Perhaps the most interesting character arc in The Outsiders is that of Darrel (Patrick Swayze), Ponyboy and Sodapop’s older brother, who looks after them while the constant fear of foster homes hangs over their heads. Darrel is a hard-ass at the beginning of the movie, criticizing Ponyboy for his daydreaming tendencies and even pushing him around in one scene. It’s only after faced with the possibility of losing Ponyboy that he breaks down and cries, and becomes a better, more sensitive person after that, the father figure Ponyboy needs. Thanks to this, Dirty Dancing, and Ghost, Swayze became the platonic ideal of strong but gentle masculinity, even becoming openly emotional during an interview with Barbara Walters when she brought up his deceased father. It’s disheartening to note that, if Swayze was still alive, and the interview took place today, he’d probably be laughed off Twitter, much like Armie Hammer was for a little while when footage leaked of him dancing in Call Me By Your Name, another thing “real men” aren’t supposed to do.

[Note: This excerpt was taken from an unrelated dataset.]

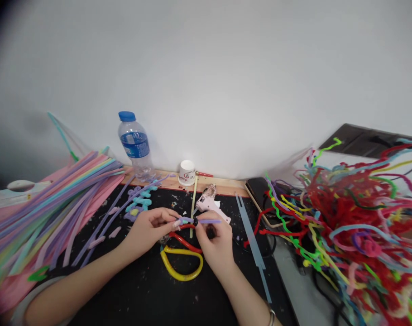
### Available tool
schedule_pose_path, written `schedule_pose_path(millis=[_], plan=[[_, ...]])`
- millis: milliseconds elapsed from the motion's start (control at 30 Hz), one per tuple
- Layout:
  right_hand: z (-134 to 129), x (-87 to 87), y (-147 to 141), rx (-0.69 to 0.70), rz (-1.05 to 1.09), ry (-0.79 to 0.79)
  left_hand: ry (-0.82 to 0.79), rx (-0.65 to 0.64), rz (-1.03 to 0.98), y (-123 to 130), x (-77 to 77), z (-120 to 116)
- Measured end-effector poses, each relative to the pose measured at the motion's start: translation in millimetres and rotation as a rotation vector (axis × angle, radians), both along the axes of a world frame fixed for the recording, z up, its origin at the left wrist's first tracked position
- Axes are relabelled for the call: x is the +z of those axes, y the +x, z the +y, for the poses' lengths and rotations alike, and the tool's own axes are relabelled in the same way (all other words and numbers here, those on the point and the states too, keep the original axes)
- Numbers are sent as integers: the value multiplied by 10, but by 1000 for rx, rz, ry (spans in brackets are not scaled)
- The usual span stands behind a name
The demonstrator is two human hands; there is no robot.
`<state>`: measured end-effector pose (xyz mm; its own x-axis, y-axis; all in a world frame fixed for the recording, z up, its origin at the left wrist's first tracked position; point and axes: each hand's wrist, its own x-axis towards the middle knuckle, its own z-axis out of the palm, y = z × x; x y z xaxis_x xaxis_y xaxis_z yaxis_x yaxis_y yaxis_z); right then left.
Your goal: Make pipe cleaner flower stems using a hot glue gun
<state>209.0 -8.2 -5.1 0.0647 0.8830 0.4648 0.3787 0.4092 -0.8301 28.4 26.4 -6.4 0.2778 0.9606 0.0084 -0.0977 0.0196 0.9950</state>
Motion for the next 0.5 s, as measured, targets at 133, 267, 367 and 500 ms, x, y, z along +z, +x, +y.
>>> schedule_pose_path(millis=[133, 267, 367, 500], plan=[[1, 56, -6, 19, -67, 38, -101, 53, -35, 0, 37, 26], [0, 86, -27, 69, -117, 53, -215, 143, -86, -4, 63, 51], [6, 80, -32, 99, -132, 51, -267, 157, -143, -19, 27, 69], [13, 70, -26, 132, -135, 30, -303, 123, -225, -41, -21, 89]])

It’s been a long time since I was impressed with a man’s ability to hold his emotions in, if I ever was. I’d dare to say that if you’re punching walls, or greeting displays of genuine feelings with cynicism and sarcasm, you’re not really holding anything in, you’re just expressing it in an ugly, toxic fashion. At the best of times, my father was a sarcastic asshole who never met a person or a thing he couldn’t make some sort of snide remark about. At his worst, the things that came out of his mouth, mostly about my mother and his own mother, could have rivaled Mercedes McCambridge in The Exorcist. He rarely directed that anger at me, but in my presence was quite bad enough. He’s been dead for a decade now so I can’t ask, but I guess he thought that that was the proper way to deal with the hurt and grief of his divorce from my mother, instead of just locking himself in the bathroom and having a good cry. That’s how he thought a man handled it.
Gen X’ers, y’know, we’re getting a little better about it. When you get to a certain age you figure out that drinking your sadness away or hurting yourself in other ways eventually becomes untenable — you either address those parts of you that are hurting, or you die trying. Every man I’ve ever been in a relationship with has cried in front of me at least once, and while they’ve always a little sheepish about it, it’s never done anything but raise their estimation in my eyes. It’s brave. It’s bold. We have one shot in this world, and it’s a tragedy to bury our emotions in a thick, choking layer of judgment and phony propriety. “I’ve been thinking about it, and that poem, that guy that wrote it, he meant you’re gold when you’re a kid, like green,” Johnny, faced with his impending death, writes to Ponyboy. “When you’re a kid, everything is new, dawn. It’s just when you get used to everything it’s day. Like the way you dig sunsets, Pony. That’s gold. Keep it that way. It’s a good way to be.”